#### [Required work]
Below are several records. Retype exactly those lines running from the one with "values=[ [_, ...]" through the one with "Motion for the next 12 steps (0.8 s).", end lines included, and no others.
START Extracted entries
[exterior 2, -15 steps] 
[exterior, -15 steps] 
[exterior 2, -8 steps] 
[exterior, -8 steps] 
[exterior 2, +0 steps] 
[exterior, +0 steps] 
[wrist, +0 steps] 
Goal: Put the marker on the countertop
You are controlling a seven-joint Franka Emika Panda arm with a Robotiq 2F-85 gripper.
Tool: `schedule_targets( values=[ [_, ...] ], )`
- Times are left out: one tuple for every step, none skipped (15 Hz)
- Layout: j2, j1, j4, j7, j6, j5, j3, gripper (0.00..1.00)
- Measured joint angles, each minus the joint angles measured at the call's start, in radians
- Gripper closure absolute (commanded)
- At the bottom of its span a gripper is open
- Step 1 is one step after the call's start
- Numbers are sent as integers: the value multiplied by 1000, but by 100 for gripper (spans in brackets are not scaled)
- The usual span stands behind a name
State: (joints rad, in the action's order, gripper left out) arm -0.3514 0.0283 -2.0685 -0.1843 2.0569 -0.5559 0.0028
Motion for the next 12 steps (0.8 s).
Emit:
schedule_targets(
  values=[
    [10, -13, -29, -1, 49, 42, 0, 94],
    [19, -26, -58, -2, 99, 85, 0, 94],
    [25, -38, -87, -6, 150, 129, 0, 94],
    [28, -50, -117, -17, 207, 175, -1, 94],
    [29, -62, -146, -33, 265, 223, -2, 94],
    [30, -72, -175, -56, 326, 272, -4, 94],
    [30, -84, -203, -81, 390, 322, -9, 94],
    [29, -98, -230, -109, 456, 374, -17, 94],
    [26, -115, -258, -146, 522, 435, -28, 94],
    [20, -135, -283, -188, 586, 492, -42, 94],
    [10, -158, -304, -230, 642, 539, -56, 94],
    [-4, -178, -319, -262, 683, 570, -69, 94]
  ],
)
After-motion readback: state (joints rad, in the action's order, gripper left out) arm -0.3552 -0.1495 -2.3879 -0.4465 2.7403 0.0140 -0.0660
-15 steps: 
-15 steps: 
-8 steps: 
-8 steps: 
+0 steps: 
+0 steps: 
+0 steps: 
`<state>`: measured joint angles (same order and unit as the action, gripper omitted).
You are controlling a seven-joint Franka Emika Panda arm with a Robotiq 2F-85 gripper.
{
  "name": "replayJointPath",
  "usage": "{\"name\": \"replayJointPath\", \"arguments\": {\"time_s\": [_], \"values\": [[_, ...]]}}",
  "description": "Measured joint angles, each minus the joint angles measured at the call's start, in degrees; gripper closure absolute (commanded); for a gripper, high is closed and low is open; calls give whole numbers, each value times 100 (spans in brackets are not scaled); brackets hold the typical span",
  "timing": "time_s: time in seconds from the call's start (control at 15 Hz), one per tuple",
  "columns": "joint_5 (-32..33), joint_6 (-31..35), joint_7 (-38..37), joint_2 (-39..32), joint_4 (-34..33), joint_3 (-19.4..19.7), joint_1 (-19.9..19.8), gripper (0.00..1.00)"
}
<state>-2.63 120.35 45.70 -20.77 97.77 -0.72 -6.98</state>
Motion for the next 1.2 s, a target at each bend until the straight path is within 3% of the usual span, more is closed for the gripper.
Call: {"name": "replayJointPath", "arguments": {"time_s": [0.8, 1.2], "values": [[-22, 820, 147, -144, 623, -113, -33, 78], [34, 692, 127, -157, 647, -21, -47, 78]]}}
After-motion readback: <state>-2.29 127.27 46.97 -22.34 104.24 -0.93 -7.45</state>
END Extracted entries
#### [Solution]
Tool: `schedule_targets( values=[ [_, ...] ], )`
- Times are left out: one tuple for every step, none skipped (15 Hz)
- Layout: j2, j1, j4, j7, j6, j5, j3, gripper (0.00..1.00)
- Measured joint angles, each minus the joint angles measured at the call's start, in radians
- Gripper closure absolute (commanded)
- At the bottom of its span a gripper is open
- Step 1 is one step after the call's start
- Numbers are sent as integers: the value multiplied by 1000, but by 100 for gripper (spans in brackets are not scaled)
- The usual span stands behind a name
State: (joints rad, in the action's order, gripper left out) arm -0.3514 0.0283 -2.0685 -0.1843 2.0569 -0.5559 0.0028
Motion for the next 12 steps (0.8 s).

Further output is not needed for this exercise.